Beyond the Heartlands: Deindustrialization, Industrial Heritage and Narrative Enclosure

Das langfristig angelegte Forschungsprojekt „Beyond the Heartlands“ untersucht, wie die Deindustrialisierung in denjenigen Gegenden erlebt wird, die außerhalb der sogenannten traditionellen „Industriezentren“ des Vereinigten Königreichs liegen. Mich interessiert wie die Deindustrialisierung zu einem Prozess wird der Altes umstrukturiert und ein neues Narrativ etabliert – sowohl was Landschaften, Communitys und historische Hinterlassenschaften angeht – und zwar in verschiedenen Gebieten und in immer größerer Entfernung von den tatsächlichen Fabrikschließungen. Dabei stütze ich mich auf Fälle, in denen diese zeitliche, örtliche und diskursive Verlagerung dazu geführt hat, dass es immer schwerer wurde Narrative über das industrielle Leben, die Industriearbeit und das Industriekulturerbe zu etablieren.
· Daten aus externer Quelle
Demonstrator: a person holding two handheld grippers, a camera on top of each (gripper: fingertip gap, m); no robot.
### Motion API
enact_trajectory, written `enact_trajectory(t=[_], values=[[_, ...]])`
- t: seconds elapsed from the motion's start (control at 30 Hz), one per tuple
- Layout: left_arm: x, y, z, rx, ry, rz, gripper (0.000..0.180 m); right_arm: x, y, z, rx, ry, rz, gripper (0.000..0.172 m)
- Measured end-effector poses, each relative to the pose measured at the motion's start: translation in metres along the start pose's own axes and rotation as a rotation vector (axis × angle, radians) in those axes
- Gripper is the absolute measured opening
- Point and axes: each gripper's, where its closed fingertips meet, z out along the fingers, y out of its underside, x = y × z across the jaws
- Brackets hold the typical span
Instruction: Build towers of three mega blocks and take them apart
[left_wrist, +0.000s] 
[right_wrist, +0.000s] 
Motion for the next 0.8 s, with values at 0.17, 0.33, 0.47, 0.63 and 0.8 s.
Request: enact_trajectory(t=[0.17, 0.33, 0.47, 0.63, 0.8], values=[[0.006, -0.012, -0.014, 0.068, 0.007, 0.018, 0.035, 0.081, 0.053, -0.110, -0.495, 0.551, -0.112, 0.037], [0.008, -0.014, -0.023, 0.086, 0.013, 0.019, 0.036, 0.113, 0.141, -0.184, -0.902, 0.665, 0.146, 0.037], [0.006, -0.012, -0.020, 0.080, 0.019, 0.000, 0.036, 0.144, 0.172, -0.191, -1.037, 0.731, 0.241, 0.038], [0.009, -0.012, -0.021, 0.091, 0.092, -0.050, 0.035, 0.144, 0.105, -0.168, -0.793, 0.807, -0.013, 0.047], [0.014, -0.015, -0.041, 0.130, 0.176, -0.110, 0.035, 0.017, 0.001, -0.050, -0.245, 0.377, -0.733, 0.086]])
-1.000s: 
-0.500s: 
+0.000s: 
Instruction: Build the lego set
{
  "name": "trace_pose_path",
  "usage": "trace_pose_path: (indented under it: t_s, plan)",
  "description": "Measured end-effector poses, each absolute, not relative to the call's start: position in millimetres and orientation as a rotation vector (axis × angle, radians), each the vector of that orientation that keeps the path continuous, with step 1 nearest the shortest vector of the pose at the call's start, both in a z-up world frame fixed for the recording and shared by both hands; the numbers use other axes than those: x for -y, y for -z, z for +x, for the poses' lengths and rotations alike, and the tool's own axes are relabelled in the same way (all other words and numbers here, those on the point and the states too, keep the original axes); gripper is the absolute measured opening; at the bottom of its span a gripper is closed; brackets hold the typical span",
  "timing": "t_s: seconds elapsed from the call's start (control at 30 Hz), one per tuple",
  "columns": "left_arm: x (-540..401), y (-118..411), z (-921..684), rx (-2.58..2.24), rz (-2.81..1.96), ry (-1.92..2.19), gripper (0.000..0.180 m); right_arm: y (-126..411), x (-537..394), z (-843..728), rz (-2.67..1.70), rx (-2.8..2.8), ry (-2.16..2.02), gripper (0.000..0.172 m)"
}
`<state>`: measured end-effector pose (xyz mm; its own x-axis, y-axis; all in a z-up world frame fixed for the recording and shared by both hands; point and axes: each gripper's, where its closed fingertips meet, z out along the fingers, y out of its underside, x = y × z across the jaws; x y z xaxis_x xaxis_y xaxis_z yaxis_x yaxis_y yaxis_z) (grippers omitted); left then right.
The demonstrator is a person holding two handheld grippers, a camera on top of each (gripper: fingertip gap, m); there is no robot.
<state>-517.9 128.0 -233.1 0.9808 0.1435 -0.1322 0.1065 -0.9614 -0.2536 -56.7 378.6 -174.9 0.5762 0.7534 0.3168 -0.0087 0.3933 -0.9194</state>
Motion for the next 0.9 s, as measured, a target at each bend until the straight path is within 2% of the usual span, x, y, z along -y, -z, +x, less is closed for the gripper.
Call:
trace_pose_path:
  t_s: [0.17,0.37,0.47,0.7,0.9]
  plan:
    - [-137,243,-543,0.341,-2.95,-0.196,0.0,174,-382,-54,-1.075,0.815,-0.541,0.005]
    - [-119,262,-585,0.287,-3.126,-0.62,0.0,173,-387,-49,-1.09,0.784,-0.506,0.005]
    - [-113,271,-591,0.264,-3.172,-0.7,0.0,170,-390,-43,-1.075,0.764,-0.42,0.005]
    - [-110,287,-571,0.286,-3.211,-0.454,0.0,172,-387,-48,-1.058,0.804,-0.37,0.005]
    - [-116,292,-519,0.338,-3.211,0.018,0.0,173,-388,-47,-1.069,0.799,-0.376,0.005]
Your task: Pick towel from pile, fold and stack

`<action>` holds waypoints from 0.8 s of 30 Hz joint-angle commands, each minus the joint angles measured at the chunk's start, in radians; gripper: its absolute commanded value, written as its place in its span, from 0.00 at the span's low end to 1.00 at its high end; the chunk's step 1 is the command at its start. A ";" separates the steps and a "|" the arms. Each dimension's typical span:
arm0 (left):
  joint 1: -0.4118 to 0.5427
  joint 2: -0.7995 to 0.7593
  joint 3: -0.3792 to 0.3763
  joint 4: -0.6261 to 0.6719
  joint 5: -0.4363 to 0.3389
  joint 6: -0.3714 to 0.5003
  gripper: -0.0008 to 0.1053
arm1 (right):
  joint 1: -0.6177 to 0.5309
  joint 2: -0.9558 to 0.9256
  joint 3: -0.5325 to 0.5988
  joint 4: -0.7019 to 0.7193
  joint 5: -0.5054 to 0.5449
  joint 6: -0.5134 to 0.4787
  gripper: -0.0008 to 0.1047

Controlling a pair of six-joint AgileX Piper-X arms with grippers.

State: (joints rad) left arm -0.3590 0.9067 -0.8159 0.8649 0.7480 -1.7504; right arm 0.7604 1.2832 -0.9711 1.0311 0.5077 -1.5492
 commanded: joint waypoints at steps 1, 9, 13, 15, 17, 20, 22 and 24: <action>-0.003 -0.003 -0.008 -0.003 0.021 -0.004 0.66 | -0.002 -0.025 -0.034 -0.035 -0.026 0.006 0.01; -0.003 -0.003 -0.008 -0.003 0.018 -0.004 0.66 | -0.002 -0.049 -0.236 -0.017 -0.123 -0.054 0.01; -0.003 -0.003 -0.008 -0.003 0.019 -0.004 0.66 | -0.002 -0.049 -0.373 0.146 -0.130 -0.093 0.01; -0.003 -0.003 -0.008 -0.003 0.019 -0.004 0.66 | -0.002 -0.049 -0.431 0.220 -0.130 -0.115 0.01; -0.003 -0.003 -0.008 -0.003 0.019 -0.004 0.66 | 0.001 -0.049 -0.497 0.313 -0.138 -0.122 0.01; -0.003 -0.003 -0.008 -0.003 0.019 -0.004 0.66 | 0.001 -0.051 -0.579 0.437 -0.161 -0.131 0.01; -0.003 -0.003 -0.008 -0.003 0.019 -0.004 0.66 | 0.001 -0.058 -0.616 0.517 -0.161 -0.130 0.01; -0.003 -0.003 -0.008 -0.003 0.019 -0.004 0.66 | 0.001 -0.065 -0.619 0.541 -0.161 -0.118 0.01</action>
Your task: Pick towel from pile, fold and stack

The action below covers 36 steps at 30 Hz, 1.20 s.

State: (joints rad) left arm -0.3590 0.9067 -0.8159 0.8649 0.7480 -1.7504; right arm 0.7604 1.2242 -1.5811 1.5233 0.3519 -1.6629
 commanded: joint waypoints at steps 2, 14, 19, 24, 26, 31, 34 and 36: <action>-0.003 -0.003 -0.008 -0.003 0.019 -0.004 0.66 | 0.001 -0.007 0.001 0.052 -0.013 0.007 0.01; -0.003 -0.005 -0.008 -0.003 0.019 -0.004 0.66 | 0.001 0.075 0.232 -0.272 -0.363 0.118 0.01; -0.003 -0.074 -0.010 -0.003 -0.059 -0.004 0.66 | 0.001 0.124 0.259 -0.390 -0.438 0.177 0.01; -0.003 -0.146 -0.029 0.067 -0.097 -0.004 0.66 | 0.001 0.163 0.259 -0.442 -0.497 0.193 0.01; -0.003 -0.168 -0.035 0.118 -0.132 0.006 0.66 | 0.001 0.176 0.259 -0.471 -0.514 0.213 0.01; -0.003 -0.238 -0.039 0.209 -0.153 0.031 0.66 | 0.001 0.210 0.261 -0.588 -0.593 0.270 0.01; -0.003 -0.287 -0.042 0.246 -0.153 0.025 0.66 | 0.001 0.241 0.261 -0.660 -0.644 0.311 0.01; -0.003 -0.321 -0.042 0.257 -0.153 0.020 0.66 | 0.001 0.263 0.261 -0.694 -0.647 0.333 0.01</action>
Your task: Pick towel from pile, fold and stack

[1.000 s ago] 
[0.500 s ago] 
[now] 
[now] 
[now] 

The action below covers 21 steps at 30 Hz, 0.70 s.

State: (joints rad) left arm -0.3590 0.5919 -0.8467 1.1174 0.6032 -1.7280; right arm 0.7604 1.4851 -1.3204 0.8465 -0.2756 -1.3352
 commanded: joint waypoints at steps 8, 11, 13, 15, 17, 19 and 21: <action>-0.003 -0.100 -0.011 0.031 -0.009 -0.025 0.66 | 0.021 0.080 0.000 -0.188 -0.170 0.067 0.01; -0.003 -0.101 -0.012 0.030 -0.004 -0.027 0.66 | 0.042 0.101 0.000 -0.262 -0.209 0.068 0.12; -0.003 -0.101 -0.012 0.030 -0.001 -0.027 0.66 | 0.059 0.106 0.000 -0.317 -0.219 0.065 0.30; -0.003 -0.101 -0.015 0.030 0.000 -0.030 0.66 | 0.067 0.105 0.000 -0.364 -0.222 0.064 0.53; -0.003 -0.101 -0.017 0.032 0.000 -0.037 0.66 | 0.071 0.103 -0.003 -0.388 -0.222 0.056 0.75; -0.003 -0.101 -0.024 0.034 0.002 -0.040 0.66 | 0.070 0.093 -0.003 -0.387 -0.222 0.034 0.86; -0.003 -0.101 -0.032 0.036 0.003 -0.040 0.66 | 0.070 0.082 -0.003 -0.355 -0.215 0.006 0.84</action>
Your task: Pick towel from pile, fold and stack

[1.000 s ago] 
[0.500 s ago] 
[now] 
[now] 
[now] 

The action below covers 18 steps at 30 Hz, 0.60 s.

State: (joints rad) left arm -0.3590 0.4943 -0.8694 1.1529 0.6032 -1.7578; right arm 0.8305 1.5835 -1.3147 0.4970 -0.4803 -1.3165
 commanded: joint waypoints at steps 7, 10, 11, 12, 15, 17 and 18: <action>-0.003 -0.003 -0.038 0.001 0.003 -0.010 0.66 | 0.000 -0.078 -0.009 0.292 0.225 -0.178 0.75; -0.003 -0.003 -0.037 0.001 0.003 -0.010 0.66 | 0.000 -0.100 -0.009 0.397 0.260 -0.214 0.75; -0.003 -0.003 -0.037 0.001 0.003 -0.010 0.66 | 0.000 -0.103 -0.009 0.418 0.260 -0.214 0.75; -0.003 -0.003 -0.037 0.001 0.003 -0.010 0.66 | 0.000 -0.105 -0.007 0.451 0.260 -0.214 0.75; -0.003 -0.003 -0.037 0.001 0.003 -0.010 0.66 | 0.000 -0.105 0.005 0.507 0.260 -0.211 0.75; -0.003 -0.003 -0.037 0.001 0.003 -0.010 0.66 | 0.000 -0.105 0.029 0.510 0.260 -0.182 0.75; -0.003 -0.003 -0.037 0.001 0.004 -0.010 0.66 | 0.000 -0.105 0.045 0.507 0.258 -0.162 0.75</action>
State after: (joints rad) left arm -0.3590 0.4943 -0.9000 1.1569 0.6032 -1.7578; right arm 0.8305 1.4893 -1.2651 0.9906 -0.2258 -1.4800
Gegenden die als industrielle Kernregionen galten und in den 1980er Jahren viele Kämpfe gegen die massenhaften Fabrikschließungen erlebten, entwickelten ein politisches Kapital in Form einer kollektiven Identität, die in Gebieten, ohne ebenjene Erfahrungen, gänzlich fehlt. Zudem erforsche ich auch die komplexen Beziehungen und Ausprägungen der industriellen Arbeit und des Industriekulturerbes in städtischen, ländlichen oder Küstengebieten. Ich untersuche, wie industrielle Identitäten, das Industriekulturerbe und das kollektive Gedächtnis einer Ortschaft einerseits narrativisiert und naturalisiert werden können (in ländlichen Gebieten oft im wahrsten Sinne des Wortes) und andererseits auch, je nach Bedarf, selektiv umgestaltet werden können. In diesem Prozess kann sich selbst die Bedeutung des Begriffs „industriell“ verändern.